Peter Walters. An Introduction to Ergodic Theory. Chapter $6$. Page $152 - 153$. Theorem $6.10$. The fourth statement $(iv)$.
If $\mu_1<<m$ then $\mu_1\circ T^{-1}<<m\circ T^{-1}$, why ?
If $\mu_2$ and $m$ are mutually singular then $\mu_2\circ T^{-1}$ and $m\circ T^{-1}$ are mutually singular, why ?

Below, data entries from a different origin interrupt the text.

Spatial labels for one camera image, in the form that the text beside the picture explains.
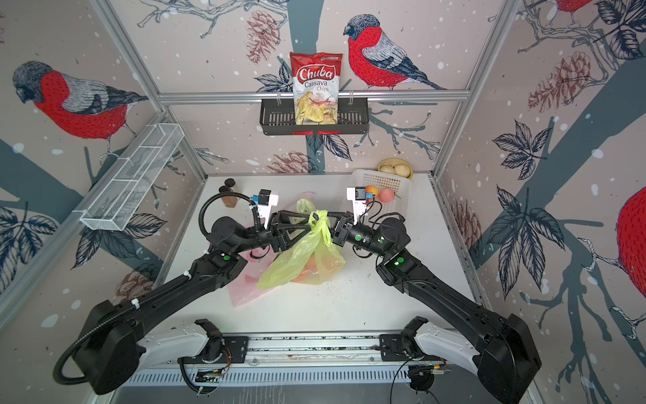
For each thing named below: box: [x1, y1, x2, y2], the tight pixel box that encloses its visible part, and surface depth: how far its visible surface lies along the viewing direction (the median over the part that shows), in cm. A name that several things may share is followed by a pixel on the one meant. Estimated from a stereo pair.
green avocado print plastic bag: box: [256, 198, 347, 290], surface depth 66 cm
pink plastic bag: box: [227, 245, 279, 308], surface depth 83 cm
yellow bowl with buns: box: [377, 157, 414, 181], surface depth 117 cm
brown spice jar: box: [218, 185, 239, 208], surface depth 108 cm
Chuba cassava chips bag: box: [289, 51, 344, 126], surface depth 87 cm
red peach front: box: [292, 263, 319, 284], surface depth 78 cm
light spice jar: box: [224, 177, 241, 193], surface depth 109 cm

We just apply the property of $T$ to be measure preserving over and over:
If $\mu$ and $m$ are mututally singular, we have $\mathcal{A} , \mathcal{B} \subset X$ measurable, such that for all $A \in \mathcal{A} , B \in \mathcal{B}$ $$\mu(B)=0 \text{ and } m(A)=0.$$Therefore, for every $A \in \mathcal{A}$ we have $$\big( m\circ T^{-1} \big)(A) = m \big( T^{-1} (A) \big) = m(A) = 0$$and likewise for $\mu$.
If $\mu \ll m$ then $m(A)=0$ implies $\mu(A)=0$. Therefore take $A \subset X$ measurable with $\big( m \circ T^{-1} \big)(A)=0$, then we have $$m(A) = m\big(T^{-1} (A) \big) = \big( m \circ T^{-1} \big) (A) =0 ,$$ therefore $\mu(A)=0$. Hence $\mu \big( T^{-1} (A) \big)=0$.